By Jessica Duke, MD
Tick season is in full swing. For such tiny insects, ticks can transmit a lot of dangerous diseases, including Lyme, Anaplasmosis, Babesiosis, Ehrlichiosis, Powassan virus, Rocky Mountain spotted fever, and Tularemia. Here are a few tick DO’s and DON’Ts to help you get through tick season safely:
Before you go outside:
- DON’T just assume that you won’t get bit. Know your risks. If you live in tick territory, you can get a tick bite in your own backyard!
- DO wear protective clothing treated with Permethrin. Long sleeves, long pants tucked into socks, and close-toe shoes will prevent ticks from getting on your skin.
- DO treat your skin with insect repellant. There are many options so make sure to read the instructions carefully.
- DO consult your veterinarian about how to protect your pets against ticks.
When you go outside:
- DO create a tick-free zone around your house.
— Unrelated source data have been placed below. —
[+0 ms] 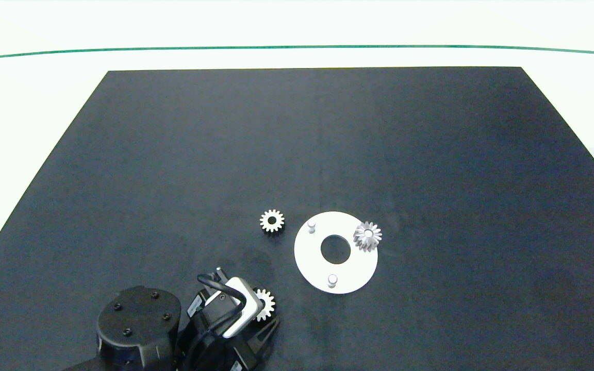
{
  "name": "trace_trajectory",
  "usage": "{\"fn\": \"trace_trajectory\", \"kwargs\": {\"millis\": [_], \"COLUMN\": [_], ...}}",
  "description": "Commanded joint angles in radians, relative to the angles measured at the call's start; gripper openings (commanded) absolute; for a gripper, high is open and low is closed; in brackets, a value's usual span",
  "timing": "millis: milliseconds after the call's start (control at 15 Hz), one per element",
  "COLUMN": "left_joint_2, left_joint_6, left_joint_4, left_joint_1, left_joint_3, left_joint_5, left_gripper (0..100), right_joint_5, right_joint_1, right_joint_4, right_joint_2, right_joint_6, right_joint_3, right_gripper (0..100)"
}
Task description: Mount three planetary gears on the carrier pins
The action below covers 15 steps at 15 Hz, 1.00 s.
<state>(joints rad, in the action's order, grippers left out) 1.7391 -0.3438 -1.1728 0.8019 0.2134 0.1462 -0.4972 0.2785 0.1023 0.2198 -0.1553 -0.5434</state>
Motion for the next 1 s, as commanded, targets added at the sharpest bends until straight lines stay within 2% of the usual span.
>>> {"fn": "trace_trajectory", "kwargs": {"millis": [67, 1000], "left_joint_2": [0.0, 0.005], "left_joint_6": [-0.001, -0.004], "left_joint_4": [-0.005, -0.005], "left_joint_1": [-0.001, 0.003], "left_joint_3": [0.0, 0.006], "left_joint_5": [0.001, 0.003], "left_gripper": [45, 19], "right_joint_5": [-0.003, -0.001], "right_joint_1": [0.001, 0.002], "right_joint_4": [0.0, 0.0], "right_joint_2": [0.003, 0.007], "right_joint_6": [-0.001, -0.001], "right_joint_3": [0.0, 0.002], "right_gripper": [100, 100]}}
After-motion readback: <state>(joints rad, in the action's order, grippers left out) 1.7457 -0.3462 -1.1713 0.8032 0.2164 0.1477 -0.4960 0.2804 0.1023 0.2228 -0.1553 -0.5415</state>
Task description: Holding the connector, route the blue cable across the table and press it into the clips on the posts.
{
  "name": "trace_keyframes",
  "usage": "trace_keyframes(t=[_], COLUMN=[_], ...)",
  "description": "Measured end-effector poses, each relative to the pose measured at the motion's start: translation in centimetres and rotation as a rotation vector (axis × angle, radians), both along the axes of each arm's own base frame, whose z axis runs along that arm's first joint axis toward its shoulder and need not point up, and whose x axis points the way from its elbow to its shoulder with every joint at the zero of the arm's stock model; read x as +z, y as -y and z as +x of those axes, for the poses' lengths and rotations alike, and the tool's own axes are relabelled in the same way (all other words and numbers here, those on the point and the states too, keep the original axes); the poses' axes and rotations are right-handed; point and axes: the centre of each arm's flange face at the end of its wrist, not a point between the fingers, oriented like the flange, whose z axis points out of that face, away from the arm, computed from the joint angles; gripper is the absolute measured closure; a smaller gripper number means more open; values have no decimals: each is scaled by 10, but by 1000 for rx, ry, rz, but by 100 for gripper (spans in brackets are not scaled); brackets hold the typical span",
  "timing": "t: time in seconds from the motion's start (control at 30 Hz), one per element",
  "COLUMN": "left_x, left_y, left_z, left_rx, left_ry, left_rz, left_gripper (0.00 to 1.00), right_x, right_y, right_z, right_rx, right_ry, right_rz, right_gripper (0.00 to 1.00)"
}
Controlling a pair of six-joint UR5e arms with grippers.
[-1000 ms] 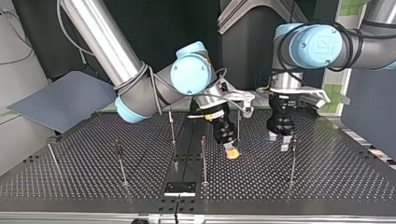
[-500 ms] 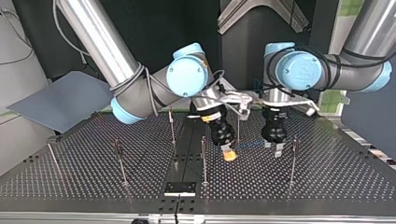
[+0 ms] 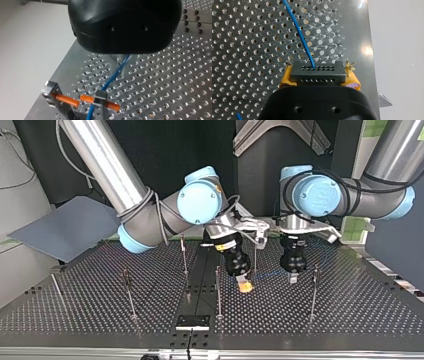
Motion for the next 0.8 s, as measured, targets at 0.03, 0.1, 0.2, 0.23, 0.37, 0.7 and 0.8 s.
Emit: trace_keyframes(t=[0.03, 0.1, 0.2, 0.23, 0.37, 0.7, 0.8], left_x=[0, 0, 1, 1, -2, -26, -34], left_y=[0, 1, 1, 0, -2, -6, -4], left_z=[0, -1, -2, -3, -7, -28, -33], left_rx=[0, 2, 10, 14, 42, 89, 83], left_ry=[0, -2, -4, -7, -36, -92, -93], left_rz=[3, 7, 9, 9, 10, 19, 22], left_gripper=[100, 100, 100, 100, 100, 100, 100], right_x=[0, -1, -3, -3, -6, -24, -30], right_y=[0, 0, 0, 0, -1, -2, -3], right_z=[0, 0, 0, 0, 1, -2, -2], right_rx=[0, 0, 1, 1, 3, 0, 1], right_ry=[0, -1, -1, -1, -3, -29, -37], right_rz=[0, 1, 7, 9, 17, 41, 49], right_gripper=[100, 100, 100, 100, 100, 100, 100])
Keep your lawn mown, eliminate any rodent habitats (wood or rock piles) around your house, and place wood chips between your lawn and tall grasses or woods.
- DO avoid exposure in wooded, overgrown areas by staying on marked trails when hiking.
After you come inside:
- DO perform a tick check. This means performing both visual and physical inspection of your entire body, as well as your gear and pets. Make sure to examine your scalp, ears, underarms, navel, groin, buttocks, and behind your knees. If camping, perform tick checks daily.
- DO shower and wash your clothes after returning home from enjoying the outdoors.
If you or a family member gets bit by a tick:
- DON’T panic and immediately rush to the emergency room. If the tick has not been attached to you for more than a day, the chance of the tick transmitting one of these diseases is very low. The one exception is Powassan virus that can be transmitted in as little as 15 minutes!
- DO remove the tick as quickly as possible.
- DON’T try to burn off the tick or suffocate it with petroleum jelly, hot wax, or nail polish. These techniques are not very effective, increase the time the tick is attached, and just make the tick more difficult to grasp.
- DO use fine-tipped tweezers to grasp the tick as close to the skin’s surface as possible.
- DON’T squeeze or crush the body of the tick. This may force the tick to regurgitate infected body fluids into the skin.
- DON’T pull back sharply. This may tear the mouthparts and leave them embedded in your skin.
- DO pull upward with steady, even pressure.
- DON’T try to dig out the mouthparts of the tick if left in the skin. These parts do not transmit diseases and will work their way out on their own.
- DON’T crush the tick with your fingers once it is removed from your skin.
- DO dispose of the tick by flushing it down the toilet, crushing it in duct tape, or submersing it in alcohol.
- DO watch out for rashes and viral-like symptoms (fever, body aches) after the tick bite. The type of rash varies depending on the disease the tick may have transmitted.
- DO talk to your doctor if you do notice a rash or symptoms and make sure to tell them about your recent tick bite, including when the bite occurred and where you most likely acquired the tick. These diseases are very treatable if caught early enough!